Improved Public Disclosures About Bad Stockbrokers Needed
Securities fraud. Stockbroker misconduct. Unsuitable investments. Churning. Unauthorized transactions. Investment scams. Did you ever wonder what happens to bad stockbrokers or negligent financial advisors who are charged by regulators of committing these acts against individual and institutional investors? If your guess is they find a new career outside the securities industry, think again. Case in point: California investment advisor Jeffrey Forrest.
Investment News wrote a lengthy article on May 24 about Forrest and how the current lack of information regarding rogue stockbrokers has become a growing disservice to the millions of investors who entrust them with their money.
Forrest’s story began in 2006, when he was asked to leave Associated Securities for making improper sales of a hedge fund called the Apex Hedge Fund. Two years later, the Securities and Exchange Commission (SEC) sued Forrest, accusing him of telling clients that the Apex Hedge Fund was designed to provide safety, security and liquidity of investor principal, while generating 3% monthly returns. In truth, the hedge fund was a highly speculative investment that engaged in risky options trading.
In August 2007, the Apex Fund collapsed, causing investors to lose millions and millions of dollars.
In addition to levying fraud charges against Forrest, the SEC tried to permanently bar him from working in the investment advisory business altogether.
That didn’t happen, however. Forrest continued to sell insurance in California, as well as run a registered investment advisory firm called WealthWise LLC in San Luis Obispo, California.
As the Investment News story points out, even though the SEC had initiated action against Forrest, he remained licensed by major insurance companies to sell life insurance. In addition, in March 2009, a Financial Industry Regulatory Authority (FINRA) arbitration panel found Associated Securities and Forrest liable for their actions in connection to the Apex Hedge Fund and awarded $8.8 million to investors.
In June 2009, the SEC officially barred Forrest from acting as an investment adviser. According to its ruling, Forrest will not be allowed to associate with any broker-dealer or serve as investment adviser for five years. At the conclusion of the five years, Forrest can reapply with the SEC or FINRA to once again work for a broker-dealer or investment advisor.
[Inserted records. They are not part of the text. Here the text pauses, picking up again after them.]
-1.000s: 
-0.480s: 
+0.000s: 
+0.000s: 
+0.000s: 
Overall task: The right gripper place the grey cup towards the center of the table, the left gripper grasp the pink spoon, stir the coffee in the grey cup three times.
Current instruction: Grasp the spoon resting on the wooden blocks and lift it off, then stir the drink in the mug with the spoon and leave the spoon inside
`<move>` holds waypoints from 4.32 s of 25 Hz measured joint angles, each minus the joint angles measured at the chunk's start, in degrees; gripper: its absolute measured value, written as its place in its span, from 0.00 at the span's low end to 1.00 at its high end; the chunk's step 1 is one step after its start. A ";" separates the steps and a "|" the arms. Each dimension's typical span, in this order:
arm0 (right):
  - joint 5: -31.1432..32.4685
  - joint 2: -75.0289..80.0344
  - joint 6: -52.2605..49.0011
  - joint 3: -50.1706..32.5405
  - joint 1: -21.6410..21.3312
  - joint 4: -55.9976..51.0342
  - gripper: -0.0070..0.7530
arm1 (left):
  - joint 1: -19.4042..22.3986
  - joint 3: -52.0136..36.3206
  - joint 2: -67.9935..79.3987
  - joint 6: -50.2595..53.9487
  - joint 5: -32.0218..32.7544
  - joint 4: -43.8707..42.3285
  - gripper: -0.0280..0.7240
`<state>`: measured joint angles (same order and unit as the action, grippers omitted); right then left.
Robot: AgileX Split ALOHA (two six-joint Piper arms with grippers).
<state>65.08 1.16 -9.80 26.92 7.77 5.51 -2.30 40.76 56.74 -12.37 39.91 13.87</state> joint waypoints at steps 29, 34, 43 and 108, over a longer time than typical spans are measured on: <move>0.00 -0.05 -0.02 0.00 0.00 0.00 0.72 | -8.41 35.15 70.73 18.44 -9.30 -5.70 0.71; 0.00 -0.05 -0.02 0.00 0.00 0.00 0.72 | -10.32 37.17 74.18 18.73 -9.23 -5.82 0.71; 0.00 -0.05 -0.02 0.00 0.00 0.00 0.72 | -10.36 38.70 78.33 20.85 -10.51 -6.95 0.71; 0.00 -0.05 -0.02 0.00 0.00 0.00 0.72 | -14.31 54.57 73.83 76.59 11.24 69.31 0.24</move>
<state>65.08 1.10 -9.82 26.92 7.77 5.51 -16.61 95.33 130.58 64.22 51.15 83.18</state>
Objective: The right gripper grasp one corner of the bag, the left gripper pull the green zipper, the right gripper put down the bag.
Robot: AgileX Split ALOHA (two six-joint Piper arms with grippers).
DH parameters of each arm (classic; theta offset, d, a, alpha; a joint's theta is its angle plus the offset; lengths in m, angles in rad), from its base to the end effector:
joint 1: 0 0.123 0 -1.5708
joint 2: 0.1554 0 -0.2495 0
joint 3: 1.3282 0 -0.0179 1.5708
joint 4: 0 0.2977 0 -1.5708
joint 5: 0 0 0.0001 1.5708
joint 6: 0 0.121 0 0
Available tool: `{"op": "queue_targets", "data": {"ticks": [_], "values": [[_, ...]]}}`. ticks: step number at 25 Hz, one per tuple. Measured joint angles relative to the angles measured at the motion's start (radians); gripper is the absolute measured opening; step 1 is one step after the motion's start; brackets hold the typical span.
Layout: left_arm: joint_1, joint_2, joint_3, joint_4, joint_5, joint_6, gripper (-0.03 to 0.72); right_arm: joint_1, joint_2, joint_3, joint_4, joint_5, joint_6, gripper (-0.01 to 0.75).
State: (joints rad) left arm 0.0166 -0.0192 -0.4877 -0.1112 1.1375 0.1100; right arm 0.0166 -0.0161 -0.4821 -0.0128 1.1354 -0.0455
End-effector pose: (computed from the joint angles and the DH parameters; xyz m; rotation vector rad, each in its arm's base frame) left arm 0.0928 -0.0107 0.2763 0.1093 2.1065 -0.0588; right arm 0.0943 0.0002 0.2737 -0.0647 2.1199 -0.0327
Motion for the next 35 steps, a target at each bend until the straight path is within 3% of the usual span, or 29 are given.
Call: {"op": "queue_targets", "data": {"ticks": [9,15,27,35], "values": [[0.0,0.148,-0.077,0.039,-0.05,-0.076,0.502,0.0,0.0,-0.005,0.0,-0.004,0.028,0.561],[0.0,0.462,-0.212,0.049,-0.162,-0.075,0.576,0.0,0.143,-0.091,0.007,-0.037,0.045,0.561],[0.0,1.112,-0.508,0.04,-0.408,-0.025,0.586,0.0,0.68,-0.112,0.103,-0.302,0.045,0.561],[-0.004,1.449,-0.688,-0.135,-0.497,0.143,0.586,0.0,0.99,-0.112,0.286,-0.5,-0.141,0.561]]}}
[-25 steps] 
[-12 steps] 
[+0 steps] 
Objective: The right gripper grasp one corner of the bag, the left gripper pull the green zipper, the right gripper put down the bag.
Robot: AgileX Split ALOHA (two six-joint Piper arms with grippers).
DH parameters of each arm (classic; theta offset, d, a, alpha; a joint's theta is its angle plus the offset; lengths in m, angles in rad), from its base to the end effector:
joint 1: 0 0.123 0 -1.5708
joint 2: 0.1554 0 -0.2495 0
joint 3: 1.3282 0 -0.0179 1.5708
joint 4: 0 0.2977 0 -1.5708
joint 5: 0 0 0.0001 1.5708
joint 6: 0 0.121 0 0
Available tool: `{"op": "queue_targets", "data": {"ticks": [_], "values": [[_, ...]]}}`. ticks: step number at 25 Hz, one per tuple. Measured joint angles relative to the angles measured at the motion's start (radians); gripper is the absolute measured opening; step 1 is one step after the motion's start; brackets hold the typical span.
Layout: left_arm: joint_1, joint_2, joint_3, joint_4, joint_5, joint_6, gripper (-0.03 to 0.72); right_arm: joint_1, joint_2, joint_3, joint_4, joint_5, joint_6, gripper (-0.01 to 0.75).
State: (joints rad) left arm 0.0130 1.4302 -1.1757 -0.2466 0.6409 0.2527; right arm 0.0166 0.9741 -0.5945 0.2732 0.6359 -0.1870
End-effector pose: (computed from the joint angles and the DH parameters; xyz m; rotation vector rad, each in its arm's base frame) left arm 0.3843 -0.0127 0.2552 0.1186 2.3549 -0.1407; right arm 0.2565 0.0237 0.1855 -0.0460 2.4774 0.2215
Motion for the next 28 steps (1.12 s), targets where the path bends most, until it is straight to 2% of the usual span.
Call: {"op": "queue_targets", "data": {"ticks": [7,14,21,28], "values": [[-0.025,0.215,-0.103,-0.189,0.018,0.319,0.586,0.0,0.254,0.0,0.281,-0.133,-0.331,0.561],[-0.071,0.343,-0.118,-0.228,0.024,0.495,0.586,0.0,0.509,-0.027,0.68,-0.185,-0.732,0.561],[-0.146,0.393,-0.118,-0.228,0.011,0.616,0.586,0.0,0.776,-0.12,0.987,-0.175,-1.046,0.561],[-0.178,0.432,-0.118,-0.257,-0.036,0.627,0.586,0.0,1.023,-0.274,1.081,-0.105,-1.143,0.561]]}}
Forrest’s story highlights the need for better transparency of public records on corrupt stockbrokers and investment advisors. Currently, such information typically is extracted from FINRA’s database two years after individuals leave the securities industry because of customer disputes or regulatory and disciplinary events. According to the Investment News story, records of more than 15,000 brokers who have left the securities business are not publicly available to investors.
Making matters even worse: Some of these brokers have been involved in recent investment-related frauds that occurred during the market’s financial collapse, according to Investment News.
As for Forrest, his records are no where to be found on the BrokerCheck Reports section of FINRA’s Web site.